**INPUT MATERIAL:**

■ ■ ■

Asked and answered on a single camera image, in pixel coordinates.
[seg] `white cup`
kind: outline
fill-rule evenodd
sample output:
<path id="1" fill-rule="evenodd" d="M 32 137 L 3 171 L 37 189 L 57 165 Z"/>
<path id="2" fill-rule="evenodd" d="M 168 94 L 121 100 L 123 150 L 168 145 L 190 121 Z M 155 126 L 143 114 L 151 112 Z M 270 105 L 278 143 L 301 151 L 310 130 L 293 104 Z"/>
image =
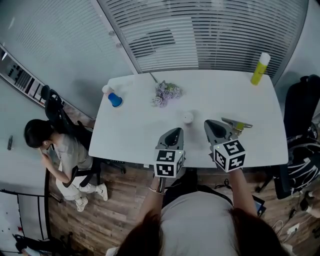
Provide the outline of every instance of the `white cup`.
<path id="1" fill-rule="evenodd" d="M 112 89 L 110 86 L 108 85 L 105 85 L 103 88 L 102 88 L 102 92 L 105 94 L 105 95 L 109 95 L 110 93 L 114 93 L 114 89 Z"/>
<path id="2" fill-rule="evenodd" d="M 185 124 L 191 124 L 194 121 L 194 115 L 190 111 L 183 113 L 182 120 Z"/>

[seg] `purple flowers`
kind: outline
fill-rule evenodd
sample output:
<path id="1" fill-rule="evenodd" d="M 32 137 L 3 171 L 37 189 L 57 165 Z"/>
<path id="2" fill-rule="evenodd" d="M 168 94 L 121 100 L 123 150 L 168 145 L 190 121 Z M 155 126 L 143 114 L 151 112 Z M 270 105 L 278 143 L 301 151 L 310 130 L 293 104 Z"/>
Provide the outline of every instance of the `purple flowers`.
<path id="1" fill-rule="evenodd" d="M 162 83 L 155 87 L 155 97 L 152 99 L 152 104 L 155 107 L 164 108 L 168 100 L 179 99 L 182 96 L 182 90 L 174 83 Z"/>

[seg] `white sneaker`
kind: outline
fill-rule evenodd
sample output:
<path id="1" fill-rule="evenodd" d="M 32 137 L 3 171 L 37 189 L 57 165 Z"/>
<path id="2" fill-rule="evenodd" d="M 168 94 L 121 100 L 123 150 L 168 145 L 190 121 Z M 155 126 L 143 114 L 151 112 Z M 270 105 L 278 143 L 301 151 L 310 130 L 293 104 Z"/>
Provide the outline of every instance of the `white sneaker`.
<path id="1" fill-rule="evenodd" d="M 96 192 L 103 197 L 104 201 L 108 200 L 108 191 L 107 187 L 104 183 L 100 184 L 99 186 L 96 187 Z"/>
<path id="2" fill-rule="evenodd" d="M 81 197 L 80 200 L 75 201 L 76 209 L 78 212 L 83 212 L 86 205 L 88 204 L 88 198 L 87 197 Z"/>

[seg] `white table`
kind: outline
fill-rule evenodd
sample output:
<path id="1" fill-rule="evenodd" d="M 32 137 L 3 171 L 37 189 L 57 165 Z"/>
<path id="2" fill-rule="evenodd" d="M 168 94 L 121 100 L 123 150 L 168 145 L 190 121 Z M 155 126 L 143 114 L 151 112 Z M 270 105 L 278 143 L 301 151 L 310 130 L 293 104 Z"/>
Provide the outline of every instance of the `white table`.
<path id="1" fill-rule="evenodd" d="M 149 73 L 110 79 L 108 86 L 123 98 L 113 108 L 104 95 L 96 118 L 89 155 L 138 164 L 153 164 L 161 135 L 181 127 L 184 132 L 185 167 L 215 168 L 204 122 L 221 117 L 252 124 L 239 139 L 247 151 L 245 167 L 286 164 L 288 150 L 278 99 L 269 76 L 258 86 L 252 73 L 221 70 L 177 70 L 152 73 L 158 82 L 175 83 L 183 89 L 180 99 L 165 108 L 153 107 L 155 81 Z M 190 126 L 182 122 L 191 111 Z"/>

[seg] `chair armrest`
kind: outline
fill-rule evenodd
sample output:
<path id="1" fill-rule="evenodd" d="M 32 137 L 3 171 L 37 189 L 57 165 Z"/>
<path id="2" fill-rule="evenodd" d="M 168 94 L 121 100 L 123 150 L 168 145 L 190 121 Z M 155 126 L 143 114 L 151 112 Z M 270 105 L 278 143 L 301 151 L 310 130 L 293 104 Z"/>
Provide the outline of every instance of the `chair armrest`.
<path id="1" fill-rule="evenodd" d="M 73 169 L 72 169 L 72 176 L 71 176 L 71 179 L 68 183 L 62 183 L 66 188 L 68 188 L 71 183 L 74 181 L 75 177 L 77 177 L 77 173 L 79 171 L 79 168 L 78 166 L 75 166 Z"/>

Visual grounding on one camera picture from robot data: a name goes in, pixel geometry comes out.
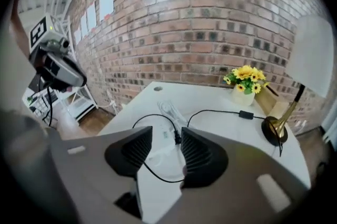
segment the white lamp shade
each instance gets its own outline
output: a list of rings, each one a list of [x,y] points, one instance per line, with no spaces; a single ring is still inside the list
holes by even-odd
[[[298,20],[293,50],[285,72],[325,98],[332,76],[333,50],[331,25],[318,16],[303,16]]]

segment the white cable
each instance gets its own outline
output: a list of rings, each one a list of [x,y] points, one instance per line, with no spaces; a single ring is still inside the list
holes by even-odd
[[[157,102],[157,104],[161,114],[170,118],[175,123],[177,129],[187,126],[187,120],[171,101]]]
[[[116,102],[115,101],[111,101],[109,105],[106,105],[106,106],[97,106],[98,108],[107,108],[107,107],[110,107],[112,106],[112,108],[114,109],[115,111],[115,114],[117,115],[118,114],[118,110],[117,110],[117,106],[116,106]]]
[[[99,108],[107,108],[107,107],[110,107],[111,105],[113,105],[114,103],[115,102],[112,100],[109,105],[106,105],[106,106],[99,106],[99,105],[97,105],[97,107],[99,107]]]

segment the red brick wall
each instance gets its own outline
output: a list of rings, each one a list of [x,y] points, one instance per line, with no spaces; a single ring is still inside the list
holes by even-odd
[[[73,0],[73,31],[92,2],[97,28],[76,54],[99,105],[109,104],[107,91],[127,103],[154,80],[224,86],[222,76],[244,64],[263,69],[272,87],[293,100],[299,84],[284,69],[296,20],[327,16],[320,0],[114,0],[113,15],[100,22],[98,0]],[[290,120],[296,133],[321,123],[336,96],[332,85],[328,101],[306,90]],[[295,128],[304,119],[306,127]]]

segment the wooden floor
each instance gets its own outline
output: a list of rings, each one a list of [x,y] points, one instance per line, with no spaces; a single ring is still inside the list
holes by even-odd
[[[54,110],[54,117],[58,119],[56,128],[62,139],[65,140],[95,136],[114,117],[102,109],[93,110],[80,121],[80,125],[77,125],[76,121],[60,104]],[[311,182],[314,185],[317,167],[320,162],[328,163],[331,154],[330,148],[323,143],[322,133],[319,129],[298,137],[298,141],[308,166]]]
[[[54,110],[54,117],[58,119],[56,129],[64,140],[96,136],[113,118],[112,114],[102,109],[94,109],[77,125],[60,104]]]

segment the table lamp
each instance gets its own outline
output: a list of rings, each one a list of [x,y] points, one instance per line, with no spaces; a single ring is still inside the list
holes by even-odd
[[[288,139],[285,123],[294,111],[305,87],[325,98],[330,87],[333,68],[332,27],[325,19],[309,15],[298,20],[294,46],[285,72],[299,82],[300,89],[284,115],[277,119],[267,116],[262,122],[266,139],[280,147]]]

■ ■ ■

**EXERCISE DIRECTIONS:** Each line above that includes "pixel" should be shown.

**ANSWER SECTION:**
Asked and answered on a single camera image, in pixel coordinates.
Visual grounding on one camera picture from robot data: a name goes in, pixel geometry comes out.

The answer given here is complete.